Prague - The Czech anti-corruption police department that investigates the most serious economic offenses, often linked to the political sphere, is awaiting a major reshuffle.
Aktuálně.cz was informed that current director of the unit Jiří Novák is likely to be sacked soon, while the position of his deputy Milan Cícera is far from stable. They both refused to comment on this.
Although the officials said that these are only routine changes, Aktuálně.cz learned that the staff reshuffle was ordered by Interior Minister Ivan Langer who does not see some employees of the unit loyal enough.
"Wishes of the masters"
"This is an issue that has been going on for some time and only escalated in the past few weeks. The minister would obviously like to have these posts occupied by more loyal people that would fulfill the wishes of their "masters" without questioning and hesitation," an Interior Ministry official well-informed about the issue said.
Deputy director Cícera is allegedly suspected by Langer that he is in contact with the group of Prague mayor Pavel Bém, Langer's big rival in the Civic Democratic Party (ODS).
Langer wrote to Aktuálně.cz in a text-message that he does not see the work of the unit's top officials as a big problem. "They could surely work more and better, yet I have no principal reason to be unhappy with them."
Top political affairs
In the past, the unit has been investigating cases of Czech top politicians, including former Social Democratic PM Stanislav Gross for his share acquisition in Moravia Energo or current Deputy PM Jiří Čunek who was accused of alleged acceptance of $25,000 (450,000 CZK) bribe from a real estate development company when he used to be mayor of the city of Vsetín in 2002.

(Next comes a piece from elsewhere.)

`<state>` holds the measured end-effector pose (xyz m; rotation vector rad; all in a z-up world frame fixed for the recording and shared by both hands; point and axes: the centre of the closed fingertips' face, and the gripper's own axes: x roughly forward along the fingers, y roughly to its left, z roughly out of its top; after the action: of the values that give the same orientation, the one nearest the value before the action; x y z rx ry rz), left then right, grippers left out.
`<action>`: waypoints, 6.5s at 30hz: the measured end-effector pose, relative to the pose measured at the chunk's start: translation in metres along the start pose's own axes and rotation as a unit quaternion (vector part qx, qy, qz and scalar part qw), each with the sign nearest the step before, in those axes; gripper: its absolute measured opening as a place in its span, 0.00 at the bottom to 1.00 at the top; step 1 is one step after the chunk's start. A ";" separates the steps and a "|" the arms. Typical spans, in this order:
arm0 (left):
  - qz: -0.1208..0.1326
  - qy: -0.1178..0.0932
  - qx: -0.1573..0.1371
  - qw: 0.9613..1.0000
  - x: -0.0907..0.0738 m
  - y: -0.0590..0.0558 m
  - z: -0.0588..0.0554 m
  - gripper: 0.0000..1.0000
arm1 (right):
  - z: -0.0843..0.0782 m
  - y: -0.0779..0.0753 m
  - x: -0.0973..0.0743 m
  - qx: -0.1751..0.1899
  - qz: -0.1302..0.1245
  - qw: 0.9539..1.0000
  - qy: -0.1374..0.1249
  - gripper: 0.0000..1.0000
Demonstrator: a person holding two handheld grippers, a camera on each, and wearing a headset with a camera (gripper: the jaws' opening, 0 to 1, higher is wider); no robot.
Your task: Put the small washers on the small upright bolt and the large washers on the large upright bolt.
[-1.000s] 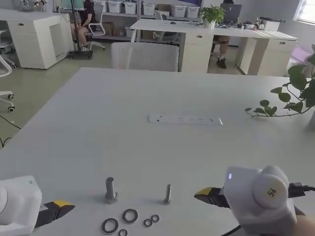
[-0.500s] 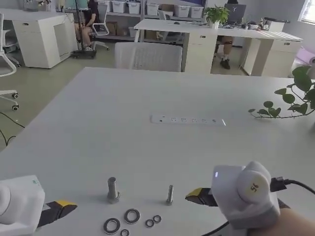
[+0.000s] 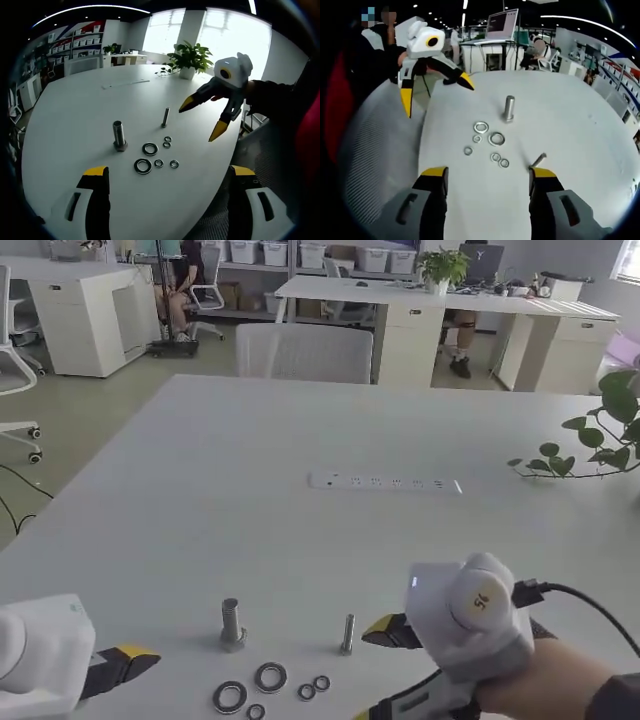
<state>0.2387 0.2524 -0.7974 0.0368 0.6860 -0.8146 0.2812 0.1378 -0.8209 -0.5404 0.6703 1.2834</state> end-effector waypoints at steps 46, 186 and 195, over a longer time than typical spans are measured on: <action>-0.004 -0.002 -0.002 1.000 0.000 -0.001 0.000 1.00 | -0.016 -0.023 0.043 -0.037 0.004 0.997 0.065 0.32; -0.023 -0.023 0.007 0.999 0.010 -0.009 0.011 0.97 | -0.017 -0.045 -0.028 -0.042 -0.034 0.984 0.173 0.13; -0.023 -0.025 0.007 0.999 0.009 -0.009 0.012 0.97 | 0.002 -0.056 -0.033 -0.057 -0.045 0.984 0.165 0.13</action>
<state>0.2430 0.2372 -0.7912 0.0142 0.6360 -0.8626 0.3311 0.1048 -0.7960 -0.8814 0.8398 1.1613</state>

In December 2007, the supreme state prosecutor concluded that there was insufficient evidence to prosecute Jiří Čunek on bribery charges.
In 2006, current PM Mirek Topolánek was investigated because of the company VAE he co-founded in the 1990s.
Some of the anti-corruption police unit's personnel left voluntarily two years ago because of alleged political pressure by then ruling Social Democratic Party.